Python > Working with Data > File Formats > XML (Extensible Markup Language) - parsing with `xml.etree.ElementTree`, `lxml`

Parsing XML with xml.etree.ElementTree

This snippet demonstrates how to parse XML data using Python's built-in xml.etree.ElementTree module. This module provides a simple and efficient way to navigate and extract data from XML documents. We'll cover basic parsing, attribute access, and text extraction.

Basic XML Parsing with ElementTree

This code snippet first imports the xml.etree.ElementTree module. It then defines an XML string representing a bookstore. The ET.fromstring() function parses the XML string into an ElementTree object. We then use root.findall('book') to find all 'book' elements within the document. For each book, we extract the text content of the 'title', 'author', 'year', and 'price' elements using the find() method and the .text attribute. Finally, we access the 'category' attribute of the 'book' element using the get() method. The extracted data is then printed to the console.

import xml.etree.ElementTree as ET

xml_data = '''
<bookstore>
  <book category="cooking">
    <title lang="en">Everyday Italian</title>
    <author>Giada De Laurentiis</author>
    <year>2005</year>
    <price>30.00</price>
  </book>
  <book category="children">
    <title lang="en">Harry Potter</title>
    <author>J.K. Rowling</author>
    <year>2005</year>
    <price>29.99</price>
  </book>
</bookstore>
'''

root = ET.fromstring(xml_data)

for book in root.findall('book'):
    title = book.find('title').text
    author = book.find('author').text
    year = book.find('year').text
    price = book.find('price').text
    category = book.get('category') # Accessing attribute

    print(f"Category: {category}, Title: {title}, Author: {author}, Year: {year}, Price: {price}")

Concepts Behind the Snippet

XML Structure: XML documents have a hierarchical structure with elements, attributes, and text content. Elements are enclosed in angle brackets (e.g., <book>). Attributes provide additional information about elements (e.g., category="cooking"). Text content is the data contained within an element (e.g., Everyday Italian).

ElementTree: ElementTree represents the XML document as a tree structure. The root element is the top-level element of the tree.

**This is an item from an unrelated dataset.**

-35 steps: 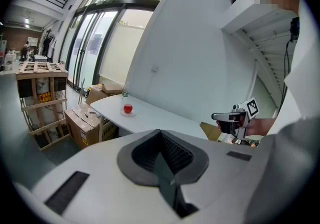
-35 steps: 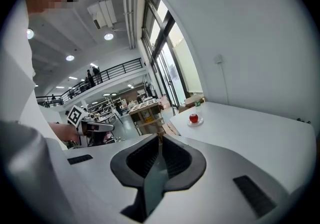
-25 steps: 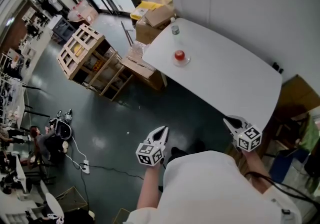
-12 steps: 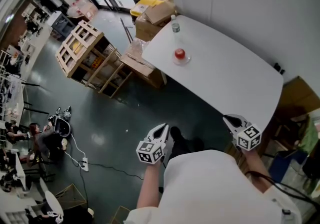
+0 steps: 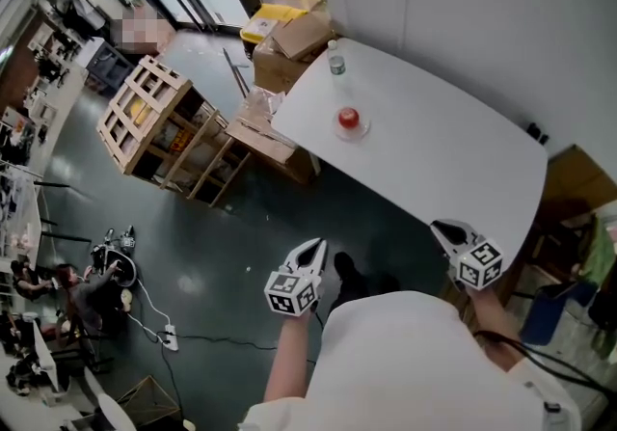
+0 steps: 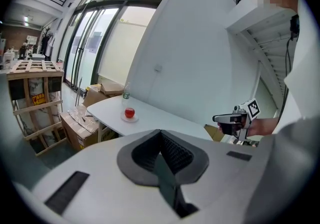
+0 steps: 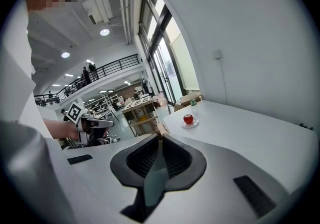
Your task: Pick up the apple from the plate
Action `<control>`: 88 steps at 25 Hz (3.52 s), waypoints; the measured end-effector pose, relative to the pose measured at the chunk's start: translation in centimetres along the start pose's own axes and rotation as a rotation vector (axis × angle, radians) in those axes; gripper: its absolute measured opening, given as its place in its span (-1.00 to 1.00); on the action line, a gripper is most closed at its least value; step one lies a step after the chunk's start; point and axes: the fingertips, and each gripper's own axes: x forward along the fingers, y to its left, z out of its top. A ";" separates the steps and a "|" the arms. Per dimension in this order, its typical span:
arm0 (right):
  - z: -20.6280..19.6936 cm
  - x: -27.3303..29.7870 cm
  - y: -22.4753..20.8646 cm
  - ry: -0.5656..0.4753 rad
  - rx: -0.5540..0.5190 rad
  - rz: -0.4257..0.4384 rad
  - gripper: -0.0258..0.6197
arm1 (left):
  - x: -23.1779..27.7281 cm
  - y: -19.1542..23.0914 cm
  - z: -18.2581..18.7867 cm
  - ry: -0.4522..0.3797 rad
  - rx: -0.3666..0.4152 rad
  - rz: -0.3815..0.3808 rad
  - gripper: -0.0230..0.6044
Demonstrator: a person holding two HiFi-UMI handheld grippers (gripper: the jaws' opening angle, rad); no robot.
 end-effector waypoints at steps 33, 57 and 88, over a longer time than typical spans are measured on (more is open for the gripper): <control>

Finding Elements: The findall() method searches for all elements with a given tag name under a specific element. The find() method searches for the first element with a given tag name under a specific element.

Accessing Attributes: The get() method retrieves the value of an attribute of an element.

Accessing Text Content: The .text attribute retrieves the text content of an element.

Real-Life Use Case

This technique is widely used for reading configuration files, processing data from web services (APIs that return XML), and parsing data from legacy systems that use XML for data exchange. For instance, many scientific instruments or financial systems output data in XML format, which can then be processed using Python and xml.etree.ElementTree.

Best Practices

Error Handling: Wrap your parsing code in a try...except block to handle potential errors such as malformed XML or missing elements. This will prevent your program from crashing.

Namespaces: If your XML document uses namespaces, you'll need to account for them when searching for elements. This typically involves specifying the namespace in the tag names.

Large Files: For very large XML files, consider using iterative parsing (xml.etree.ElementTree.iterparse) to avoid loading the entire document into memory at once.

When to Use ElementTree

xml.etree.ElementTree is a good choice for relatively small to medium-sized XML files where simplicity and ease of use are important. It's part of Python's standard library, so you don't need to install any external dependencies. However, for very large files or complex XML structures, lxml often provides better performance and more features.

Memory Footprint

ElementTree loads the entire XML document into memory as a tree structure. This can be a concern for very large files. For large files, use iterative parsing or consider lxml, which is generally more memory efficient.

Alternatives

lxml: A third-party library that provides a faster and more feature-rich XML processing experience. It supports XPath and XSLT, and offers better performance for large XML files. We show a code sample in the next snippet.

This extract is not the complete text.